- [Task brief]: Repeat the data in full. No line may differ from the original.

- [Stored data]:
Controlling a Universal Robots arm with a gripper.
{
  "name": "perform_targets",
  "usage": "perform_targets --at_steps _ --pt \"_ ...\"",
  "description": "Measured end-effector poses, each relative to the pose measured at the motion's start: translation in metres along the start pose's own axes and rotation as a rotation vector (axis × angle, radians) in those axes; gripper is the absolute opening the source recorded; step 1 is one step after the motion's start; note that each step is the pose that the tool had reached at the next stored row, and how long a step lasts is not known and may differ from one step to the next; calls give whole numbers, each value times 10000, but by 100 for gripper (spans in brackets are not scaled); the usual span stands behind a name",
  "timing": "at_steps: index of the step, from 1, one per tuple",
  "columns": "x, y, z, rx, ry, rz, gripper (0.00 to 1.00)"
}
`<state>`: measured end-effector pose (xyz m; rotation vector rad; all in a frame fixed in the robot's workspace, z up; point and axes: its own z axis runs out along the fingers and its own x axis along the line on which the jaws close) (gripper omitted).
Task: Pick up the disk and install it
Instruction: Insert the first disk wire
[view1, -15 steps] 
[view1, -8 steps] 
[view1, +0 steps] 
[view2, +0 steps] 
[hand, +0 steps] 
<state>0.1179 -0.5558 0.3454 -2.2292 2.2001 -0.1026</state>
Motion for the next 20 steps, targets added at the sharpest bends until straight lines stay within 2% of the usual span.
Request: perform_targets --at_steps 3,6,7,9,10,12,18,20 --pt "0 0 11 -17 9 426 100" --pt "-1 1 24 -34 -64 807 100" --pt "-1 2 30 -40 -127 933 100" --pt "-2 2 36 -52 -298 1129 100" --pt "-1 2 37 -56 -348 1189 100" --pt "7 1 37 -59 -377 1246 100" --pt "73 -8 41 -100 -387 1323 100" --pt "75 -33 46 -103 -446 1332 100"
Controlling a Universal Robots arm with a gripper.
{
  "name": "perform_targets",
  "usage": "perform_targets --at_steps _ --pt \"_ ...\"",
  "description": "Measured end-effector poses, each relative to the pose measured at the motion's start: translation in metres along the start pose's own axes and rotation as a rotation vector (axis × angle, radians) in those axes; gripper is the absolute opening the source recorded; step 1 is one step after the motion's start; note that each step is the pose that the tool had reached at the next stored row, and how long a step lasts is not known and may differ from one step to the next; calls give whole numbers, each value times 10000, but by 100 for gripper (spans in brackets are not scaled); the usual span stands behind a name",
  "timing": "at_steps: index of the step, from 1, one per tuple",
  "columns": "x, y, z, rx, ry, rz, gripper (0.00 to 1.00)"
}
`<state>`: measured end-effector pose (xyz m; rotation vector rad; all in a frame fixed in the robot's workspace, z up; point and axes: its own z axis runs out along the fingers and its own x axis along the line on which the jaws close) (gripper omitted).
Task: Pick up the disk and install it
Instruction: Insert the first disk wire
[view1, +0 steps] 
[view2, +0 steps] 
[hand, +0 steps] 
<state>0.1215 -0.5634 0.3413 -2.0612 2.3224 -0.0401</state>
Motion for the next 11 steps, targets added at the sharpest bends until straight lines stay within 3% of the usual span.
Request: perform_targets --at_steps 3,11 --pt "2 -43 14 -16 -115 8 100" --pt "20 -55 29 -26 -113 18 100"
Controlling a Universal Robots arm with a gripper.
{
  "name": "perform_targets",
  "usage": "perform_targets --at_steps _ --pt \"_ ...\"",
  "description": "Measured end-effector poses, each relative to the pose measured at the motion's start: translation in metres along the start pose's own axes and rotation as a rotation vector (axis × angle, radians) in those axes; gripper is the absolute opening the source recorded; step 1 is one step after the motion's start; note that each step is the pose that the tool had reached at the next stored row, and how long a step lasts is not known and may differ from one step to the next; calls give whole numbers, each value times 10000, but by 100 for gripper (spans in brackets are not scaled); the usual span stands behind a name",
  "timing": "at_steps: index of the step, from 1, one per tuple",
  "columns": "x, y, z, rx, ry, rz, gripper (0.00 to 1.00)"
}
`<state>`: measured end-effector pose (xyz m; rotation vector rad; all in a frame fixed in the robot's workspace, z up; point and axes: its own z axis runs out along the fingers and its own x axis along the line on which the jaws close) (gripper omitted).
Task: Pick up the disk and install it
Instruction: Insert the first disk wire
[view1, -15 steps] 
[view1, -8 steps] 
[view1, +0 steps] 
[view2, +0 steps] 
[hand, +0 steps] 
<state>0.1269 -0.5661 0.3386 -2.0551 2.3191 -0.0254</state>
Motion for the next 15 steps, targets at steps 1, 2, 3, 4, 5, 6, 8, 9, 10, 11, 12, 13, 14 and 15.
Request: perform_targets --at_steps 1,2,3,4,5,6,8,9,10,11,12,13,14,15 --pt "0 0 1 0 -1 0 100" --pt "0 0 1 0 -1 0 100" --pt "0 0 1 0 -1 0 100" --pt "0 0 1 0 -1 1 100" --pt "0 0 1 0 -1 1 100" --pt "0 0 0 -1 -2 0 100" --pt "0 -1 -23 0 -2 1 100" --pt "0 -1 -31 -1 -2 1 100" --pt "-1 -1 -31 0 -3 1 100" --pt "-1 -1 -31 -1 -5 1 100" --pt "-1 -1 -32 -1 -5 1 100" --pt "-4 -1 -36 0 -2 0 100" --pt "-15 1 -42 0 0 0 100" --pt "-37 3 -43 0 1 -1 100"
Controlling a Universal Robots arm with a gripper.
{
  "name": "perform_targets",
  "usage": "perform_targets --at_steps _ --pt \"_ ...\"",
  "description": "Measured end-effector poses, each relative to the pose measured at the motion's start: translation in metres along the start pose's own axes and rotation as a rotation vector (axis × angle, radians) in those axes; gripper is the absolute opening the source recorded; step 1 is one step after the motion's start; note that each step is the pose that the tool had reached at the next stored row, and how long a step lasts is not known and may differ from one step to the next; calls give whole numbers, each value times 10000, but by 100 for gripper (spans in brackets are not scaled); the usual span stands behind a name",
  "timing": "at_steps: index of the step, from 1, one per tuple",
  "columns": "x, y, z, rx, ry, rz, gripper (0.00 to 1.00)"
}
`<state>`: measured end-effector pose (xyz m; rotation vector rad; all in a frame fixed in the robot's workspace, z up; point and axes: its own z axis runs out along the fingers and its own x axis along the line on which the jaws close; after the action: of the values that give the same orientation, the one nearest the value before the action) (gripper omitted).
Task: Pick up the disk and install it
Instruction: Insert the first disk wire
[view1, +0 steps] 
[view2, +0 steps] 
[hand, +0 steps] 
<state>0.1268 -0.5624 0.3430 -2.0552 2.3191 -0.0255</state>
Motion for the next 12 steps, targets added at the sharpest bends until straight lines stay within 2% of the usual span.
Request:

- [Task answer]:
Controlling a Universal Robots arm with a gripper.
{
  "name": "perform_targets",
  "usage": "perform_targets --at_steps _ --pt \"_ ...\"",
  "description": "Measured end-effector poses, each relative to the pose measured at the motion's start: translation in metres along the start pose's own axes and rotation as a rotation vector (axis × angle, radians) in those axes; gripper is the absolute opening the source recorded; step 1 is one step after the motion's start; note that each step is the pose that the tool had reached at the next stored row, and how long a step lasts is not known and may differ from one step to the next; calls give whole numbers, each value times 10000, but by 100 for gripper (spans in brackets are not scaled); the usual span stands behind a name",
  "timing": "at_steps: index of the step, from 1, one per tuple",
  "columns": "x, y, z, rx, ry, rz, gripper (0.00 to 1.00)"
}
`<state>`: measured end-effector pose (xyz m; rotation vector rad; all in a frame fixed in the robot's workspace, z up; point and axes: its own z axis runs out along the fingers and its own x axis along the line on which the jaws close) (gripper omitted).
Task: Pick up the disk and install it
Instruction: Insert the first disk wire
[view1, -15 steps] 
[view1, -8 steps] 
[view1, +0 steps] 
[view2, +0 steps] 
[hand, +0 steps] 
<state>0.1179 -0.5558 0.3454 -2.2292 2.2001 -0.1026</state>
Motion for the next 20 steps, targets added at the sharpest bends until straight lines stay within 2% of the usual span.
Request: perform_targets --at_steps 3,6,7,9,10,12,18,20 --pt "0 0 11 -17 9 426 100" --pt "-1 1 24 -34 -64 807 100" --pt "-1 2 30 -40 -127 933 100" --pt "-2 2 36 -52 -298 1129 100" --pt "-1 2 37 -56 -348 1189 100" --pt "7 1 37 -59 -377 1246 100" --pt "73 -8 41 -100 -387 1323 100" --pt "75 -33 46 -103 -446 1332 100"
Controlling a Universal Robots arm with a gripper.
{
  "name": "perform_targets",
  "usage": "perform_targets --at_steps _ --pt \"_ ...\"",
  "description": "Measured end-effector poses, each relative to the pose measured at the motion's start: translation in metres along the start pose's own axes and rotation as a rotation vector (axis × angle, radians) in those axes; gripper is the absolute opening the source recorded; step 1 is one step after the motion's start; note that each step is the pose that the tool had reached at the next stored row, and how long a step lasts is not known and may differ from one step to the next; calls give whole numbers, each value times 10000, but by 100 for gripper (spans in brackets are not scaled); the usual span stands behind a name",
  "timing": "at_steps: index of the step, from 1, one per tuple",
  "columns": "x, y, z, rx, ry, rz, gripper (0.00 to 1.00)"
}
`<state>`: measured end-effector pose (xyz m; rotation vector rad; all in a frame fixed in the robot's workspace, z up; point and axes: its own z axis runs out along the fingers and its own x axis along the line on which the jaws close) (gripper omitted).
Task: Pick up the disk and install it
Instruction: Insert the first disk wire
[view1, +0 steps] 
[view2, +0 steps] 
[hand, +0 steps] 
<state>0.1215 -0.5634 0.3413 -2.0612 2.3224 -0.0401</state>
Motion for the next 11 steps, targets added at the sharpest bends until straight lines stay within 3% of the usual span.
Request: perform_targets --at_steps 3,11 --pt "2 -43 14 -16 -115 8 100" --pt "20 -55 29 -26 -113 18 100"
Controlling a Universal Robots arm with a gripper.
{
  "name": "perform_targets",
  "usage": "perform_targets --at_steps _ --pt \"_ ...\"",
  "description": "Measured end-effector poses, each relative to the pose measured at the motion's start: translation in metres along the start pose's own axes and rotation as a rotation vector (axis × angle, radians) in those axes; gripper is the absolute opening the source recorded; step 1 is one step after the motion's start; note that each step is the pose that the tool had reached at the next stored row, and how long a step lasts is not known and may differ from one step to the next; calls give whole numbers, each value times 10000, but by 100 for gripper (spans in brackets are not scaled); the usual span stands behind a name",
  "timing": "at_steps: index of the step, from 1, one per tuple",
  "columns": "x, y, z, rx, ry, rz, gripper (0.00 to 1.00)"
}
`<state>`: measured end-effector pose (xyz m; rotation vector rad; all in a frame fixed in the robot's workspace, z up; point and axes: its own z axis runs out along the fingers and its own x axis along the line on which the jaws close) (gripper omitted).
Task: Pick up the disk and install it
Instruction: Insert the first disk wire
[view1, -15 steps] 
[view1, -8 steps] 
[view1, +0 steps] 
[view2, +0 steps] 
[hand, +0 steps] 
<state>0.1269 -0.5661 0.3386 -2.0551 2.3191 -0.0254</state>
Motion for the next 15 steps, targets at steps 1, 2, 3, 4, 5, 6, 8, 9, 10, 11, 12, 13, 14 and 15.
Request: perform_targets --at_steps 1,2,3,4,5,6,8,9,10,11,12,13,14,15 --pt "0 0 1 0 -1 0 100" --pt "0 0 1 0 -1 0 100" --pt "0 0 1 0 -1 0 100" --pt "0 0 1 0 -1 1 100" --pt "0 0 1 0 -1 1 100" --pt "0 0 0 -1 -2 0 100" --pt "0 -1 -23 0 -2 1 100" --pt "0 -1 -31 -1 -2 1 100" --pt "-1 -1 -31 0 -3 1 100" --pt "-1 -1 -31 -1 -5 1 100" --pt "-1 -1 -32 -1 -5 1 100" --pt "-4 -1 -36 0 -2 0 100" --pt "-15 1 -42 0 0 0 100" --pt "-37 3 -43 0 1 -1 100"
Controlling a Universal Robots arm with a gripper.
{
  "name": "perform_targets",
  "usage": "perform_targets --at_steps _ --pt \"_ ...\"",
  "description": "Measured end-effector poses, each relative to the pose measured at the motion's start: translation in metres along the start pose's own axes and rotation as a rotation vector (axis × angle, radians) in those axes; gripper is the absolute opening the source recorded; step 1 is one step after the motion's start; note that each step is the pose that the tool had reached at the next stored row, and how long a step lasts is not known and may differ from one step to the next; calls give whole numbers, each value times 10000, but by 100 for gripper (spans in brackets are not scaled); the usual span stands behind a name",
  "timing": "at_steps: index of the step, from 1, one per tuple",
  "columns": "x, y, z, rx, ry, rz, gripper (0.00 to 1.00)"
}
`<state>`: measured end-effector pose (xyz m; rotation vector rad; all in a frame fixed in the robot's workspace, z up; point and axes: its own z axis runs out along the fingers and its own x axis along the line on which the jaws close; after the action: of the values that give the same orientation, the one nearest the value before the action) (gripper omitted).
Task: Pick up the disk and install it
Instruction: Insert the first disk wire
[view1, +0 steps] 
[view2, +0 steps] 
[hand, +0 steps] 
<state>0.1268 -0.5624 0.3430 -2.0552 2.3191 -0.0255</state>
Motion for the next 12 steps, targets added at the sharpest bends until straight lines stay within 2% of the usual span.
Request:

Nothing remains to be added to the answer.